Raw data –

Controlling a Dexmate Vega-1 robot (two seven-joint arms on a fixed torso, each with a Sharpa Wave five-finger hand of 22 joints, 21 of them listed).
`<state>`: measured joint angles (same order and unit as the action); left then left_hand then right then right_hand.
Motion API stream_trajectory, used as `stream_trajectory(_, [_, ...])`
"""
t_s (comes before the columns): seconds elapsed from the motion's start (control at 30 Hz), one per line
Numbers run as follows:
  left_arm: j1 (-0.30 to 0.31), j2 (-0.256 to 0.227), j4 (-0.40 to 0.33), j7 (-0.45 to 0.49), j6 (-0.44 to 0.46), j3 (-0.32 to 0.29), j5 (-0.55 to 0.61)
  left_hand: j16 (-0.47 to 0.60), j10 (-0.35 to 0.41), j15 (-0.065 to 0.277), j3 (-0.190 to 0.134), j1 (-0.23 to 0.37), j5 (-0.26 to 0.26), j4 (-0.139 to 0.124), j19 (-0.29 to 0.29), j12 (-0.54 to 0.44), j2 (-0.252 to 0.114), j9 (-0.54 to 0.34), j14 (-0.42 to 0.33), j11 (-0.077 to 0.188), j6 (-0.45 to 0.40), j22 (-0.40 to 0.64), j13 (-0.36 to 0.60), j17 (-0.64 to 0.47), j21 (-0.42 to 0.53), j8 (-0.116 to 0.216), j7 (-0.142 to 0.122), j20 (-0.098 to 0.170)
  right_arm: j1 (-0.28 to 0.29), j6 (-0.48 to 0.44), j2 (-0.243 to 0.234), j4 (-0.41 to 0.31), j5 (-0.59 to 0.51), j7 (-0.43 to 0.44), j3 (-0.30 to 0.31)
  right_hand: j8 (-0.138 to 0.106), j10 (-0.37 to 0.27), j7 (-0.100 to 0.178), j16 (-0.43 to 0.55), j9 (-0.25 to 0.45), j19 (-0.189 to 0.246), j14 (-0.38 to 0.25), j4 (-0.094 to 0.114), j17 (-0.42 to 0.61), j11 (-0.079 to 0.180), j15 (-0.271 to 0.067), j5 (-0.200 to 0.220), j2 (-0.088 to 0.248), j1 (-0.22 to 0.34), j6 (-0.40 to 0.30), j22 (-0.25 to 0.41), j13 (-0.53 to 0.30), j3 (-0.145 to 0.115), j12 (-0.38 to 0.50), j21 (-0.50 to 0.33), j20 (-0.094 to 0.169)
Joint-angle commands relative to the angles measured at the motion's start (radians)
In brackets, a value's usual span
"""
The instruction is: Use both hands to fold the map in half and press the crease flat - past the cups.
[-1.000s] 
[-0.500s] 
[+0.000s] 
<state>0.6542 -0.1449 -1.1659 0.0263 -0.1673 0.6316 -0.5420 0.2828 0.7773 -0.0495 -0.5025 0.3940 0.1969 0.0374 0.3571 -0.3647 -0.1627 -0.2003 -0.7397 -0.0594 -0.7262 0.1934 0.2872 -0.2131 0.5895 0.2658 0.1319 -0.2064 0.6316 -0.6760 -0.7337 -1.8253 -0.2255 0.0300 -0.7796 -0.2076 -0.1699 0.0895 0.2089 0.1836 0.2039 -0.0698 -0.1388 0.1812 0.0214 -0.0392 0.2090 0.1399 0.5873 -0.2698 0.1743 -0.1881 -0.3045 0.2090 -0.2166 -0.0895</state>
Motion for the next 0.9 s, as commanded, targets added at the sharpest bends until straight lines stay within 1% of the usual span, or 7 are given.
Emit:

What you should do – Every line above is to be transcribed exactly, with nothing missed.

Solution for this problem –
Controlling a Dexmate Vega-1 robot (two seven-joint arms on a fixed torso, each with a Sharpa Wave five-finger hand of 22 joints, 21 of them listed).
`<state>`: measured joint angles (same order and unit as the action); left then left_hand then right then right_hand.
Motion API stream_trajectory, used as `stream_trajectory(_, [_, ...])`
"""
t_s (comes before the columns): seconds elapsed from the motion's start (control at 30 Hz), one per line
Numbers run as follows:
  left_arm: j1 (-0.30 to 0.31), j2 (-0.256 to 0.227), j4 (-0.40 to 0.33), j7 (-0.45 to 0.49), j6 (-0.44 to 0.46), j3 (-0.32 to 0.29), j5 (-0.55 to 0.61)
  left_hand: j16 (-0.47 to 0.60), j10 (-0.35 to 0.41), j15 (-0.065 to 0.277), j3 (-0.190 to 0.134), j1 (-0.23 to 0.37), j5 (-0.26 to 0.26), j4 (-0.139 to 0.124), j19 (-0.29 to 0.29), j12 (-0.54 to 0.44), j2 (-0.252 to 0.114), j9 (-0.54 to 0.34), j14 (-0.42 to 0.33), j11 (-0.077 to 0.188), j6 (-0.45 to 0.40), j22 (-0.40 to 0.64), j13 (-0.36 to 0.60), j17 (-0.64 to 0.47), j21 (-0.42 to 0.53), j8 (-0.116 to 0.216), j7 (-0.142 to 0.122), j20 (-0.098 to 0.170)
  right_arm: j1 (-0.28 to 0.29), j6 (-0.48 to 0.44), j2 (-0.243 to 0.234), j4 (-0.41 to 0.31), j5 (-0.59 to 0.51), j7 (-0.43 to 0.44), j3 (-0.30 to 0.31)
  right_hand: j8 (-0.138 to 0.106), j10 (-0.37 to 0.27), j7 (-0.100 to 0.178), j16 (-0.43 to 0.55), j9 (-0.25 to 0.45), j19 (-0.189 to 0.246), j14 (-0.38 to 0.25), j4 (-0.094 to 0.114), j17 (-0.42 to 0.61), j11 (-0.079 to 0.180), j15 (-0.271 to 0.067), j5 (-0.200 to 0.220), j2 (-0.088 to 0.248), j1 (-0.22 to 0.34), j6 (-0.40 to 0.30), j22 (-0.25 to 0.41), j13 (-0.53 to 0.30), j3 (-0.145 to 0.115), j12 (-0.38 to 0.50), j21 (-0.50 to 0.33), j20 (-0.094 to 0.169)
Joint-angle commands relative to the angles measured at the motion's start (radians)
In brackets, a value's usual span
"""
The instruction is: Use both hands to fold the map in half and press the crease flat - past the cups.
[-1.000s] 
[-0.500s] 
[+0.000s] 
<state>0.6542 -0.1449 -1.1659 0.0263 -0.1673 0.6316 -0.5420 0.2828 0.7773 -0.0495 -0.5025 0.3940 0.1969 0.0374 0.3571 -0.3647 -0.1627 -0.2003 -0.7397 -0.0594 -0.7262 0.1934 0.2872 -0.2131 0.5895 0.2658 0.1319 -0.2064 0.6316 -0.6760 -0.7337 -1.8253 -0.2255 0.0300 -0.7796 -0.2076 -0.1699 0.0895 0.2089 0.1836 0.2039 -0.0698 -0.1388 0.1812 0.0214 -0.0392 0.2090 0.1399 0.5873 -0.2698 0.1743 -0.1881 -0.3045 0.2090 -0.2166 -0.0895</state>
Motion for the next 0.9 s, as commanded, targets added at the sharpest bends until straight lines stay within 1% of the usual span, or 7 are given.
Emit:

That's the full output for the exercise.